Keep in mind that these provisions were added to our rape shield laws after the Jian Ghomeshi trial, where emails sent by a complainant contradicted her earlier testimony about the nature of the alleged sexual assault.
Under the reimposed rules, defence counsel must ask the court if what is being sought should be considered a third-party record. We then have to ask the court for permission to use that record in our cross-examination.
The problem here is timing. Before in cross-examination we could say, “You told the police X and you told the court X, but here we have a third-party record that says the complete opposite.”
Under the current law, we have lost that element of surprise. We now have to warn the court and the complainant about any record that may contradict their testimony.
This makes mounting a defence more difficult and it forces us to be more creative when building a defence. Do we use these records or not? If we do, when do we make this application?
I have had cases where I have held off bringing an application for the introduction of a third-party record as evidence until mid-trial. Perhaps it was not relevant before, but came relevant after the complainant’s testimony, so it needs to be introduced in cross-examination.
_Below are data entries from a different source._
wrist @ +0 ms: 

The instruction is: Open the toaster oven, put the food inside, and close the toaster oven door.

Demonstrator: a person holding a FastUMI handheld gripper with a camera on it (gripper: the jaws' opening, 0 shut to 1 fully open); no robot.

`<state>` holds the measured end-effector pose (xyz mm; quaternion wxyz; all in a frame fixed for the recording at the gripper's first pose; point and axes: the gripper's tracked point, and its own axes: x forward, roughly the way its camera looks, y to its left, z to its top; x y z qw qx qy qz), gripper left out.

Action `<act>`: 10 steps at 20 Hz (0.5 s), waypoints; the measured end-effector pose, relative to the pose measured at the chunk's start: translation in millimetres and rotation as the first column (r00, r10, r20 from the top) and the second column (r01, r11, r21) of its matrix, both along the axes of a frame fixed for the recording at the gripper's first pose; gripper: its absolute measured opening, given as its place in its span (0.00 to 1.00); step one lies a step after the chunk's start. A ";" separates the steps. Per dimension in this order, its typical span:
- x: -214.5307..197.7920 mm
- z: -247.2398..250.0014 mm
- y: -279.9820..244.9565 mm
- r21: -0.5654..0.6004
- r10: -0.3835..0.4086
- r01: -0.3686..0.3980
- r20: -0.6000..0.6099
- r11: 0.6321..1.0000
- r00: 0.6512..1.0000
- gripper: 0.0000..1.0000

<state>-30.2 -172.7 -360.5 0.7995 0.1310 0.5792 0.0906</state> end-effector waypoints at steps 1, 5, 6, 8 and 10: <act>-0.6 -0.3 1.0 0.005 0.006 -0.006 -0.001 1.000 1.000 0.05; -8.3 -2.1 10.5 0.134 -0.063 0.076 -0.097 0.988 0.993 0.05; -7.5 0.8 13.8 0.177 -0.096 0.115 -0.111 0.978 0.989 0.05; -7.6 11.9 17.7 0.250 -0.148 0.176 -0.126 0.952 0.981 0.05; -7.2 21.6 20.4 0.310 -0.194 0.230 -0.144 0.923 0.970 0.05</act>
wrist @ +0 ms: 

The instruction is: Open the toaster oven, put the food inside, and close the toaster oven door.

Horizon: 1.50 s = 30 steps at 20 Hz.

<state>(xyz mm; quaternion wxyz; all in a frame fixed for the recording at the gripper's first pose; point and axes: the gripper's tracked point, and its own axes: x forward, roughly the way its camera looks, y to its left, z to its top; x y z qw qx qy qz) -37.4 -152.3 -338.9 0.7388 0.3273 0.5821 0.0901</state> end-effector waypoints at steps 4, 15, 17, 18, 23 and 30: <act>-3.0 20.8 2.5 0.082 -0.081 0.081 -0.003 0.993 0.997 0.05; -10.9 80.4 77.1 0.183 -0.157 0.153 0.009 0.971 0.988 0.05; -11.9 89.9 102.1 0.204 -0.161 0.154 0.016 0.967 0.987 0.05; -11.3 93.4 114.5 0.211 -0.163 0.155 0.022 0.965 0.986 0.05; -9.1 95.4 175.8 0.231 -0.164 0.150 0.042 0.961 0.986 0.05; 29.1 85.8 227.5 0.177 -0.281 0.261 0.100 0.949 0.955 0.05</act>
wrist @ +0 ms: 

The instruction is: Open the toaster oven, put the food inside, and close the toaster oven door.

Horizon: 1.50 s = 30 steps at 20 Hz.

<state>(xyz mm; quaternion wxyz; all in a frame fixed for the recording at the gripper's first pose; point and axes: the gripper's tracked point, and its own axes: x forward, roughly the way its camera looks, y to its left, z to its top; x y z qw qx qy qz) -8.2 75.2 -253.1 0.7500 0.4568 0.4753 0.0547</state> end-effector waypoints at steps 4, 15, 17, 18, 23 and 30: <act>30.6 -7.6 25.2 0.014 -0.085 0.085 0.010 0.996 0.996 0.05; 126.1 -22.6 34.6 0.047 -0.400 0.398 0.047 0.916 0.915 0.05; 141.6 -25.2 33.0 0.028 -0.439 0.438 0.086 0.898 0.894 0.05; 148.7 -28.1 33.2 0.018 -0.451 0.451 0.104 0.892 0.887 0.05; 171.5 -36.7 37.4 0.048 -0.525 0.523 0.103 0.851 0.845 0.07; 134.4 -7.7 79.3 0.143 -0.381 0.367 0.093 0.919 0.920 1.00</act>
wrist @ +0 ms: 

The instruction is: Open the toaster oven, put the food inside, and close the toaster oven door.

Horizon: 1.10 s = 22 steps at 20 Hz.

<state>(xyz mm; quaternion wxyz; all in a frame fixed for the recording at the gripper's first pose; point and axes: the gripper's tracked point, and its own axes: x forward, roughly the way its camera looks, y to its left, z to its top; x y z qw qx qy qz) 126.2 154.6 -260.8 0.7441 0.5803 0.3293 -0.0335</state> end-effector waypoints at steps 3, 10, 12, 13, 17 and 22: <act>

When that happens, the trial has to stop so I can apply to introduce the record. This delay will increase the length of a trial, which is very stressful for both the complainant and the accused.
The SCC stated it needs to protect complainants and ensure that they feel safe about reporting sexual violence against them. That is important. However, s. 7 of the Canadian Charter of Rights and Freedoms states that “In the criminal context, the right to a fair trial is a principle of fundamental justice. The right to a fair trial encompasses the right to make full answer and defence, which depends on being able to call the evidence necessary to establish a defence and to challenge the evidence called by the prosecution.”
I am disappointed by this decision by the Supreme Court. The ability of defence counsellors to be able to defend our clients has become more difficult.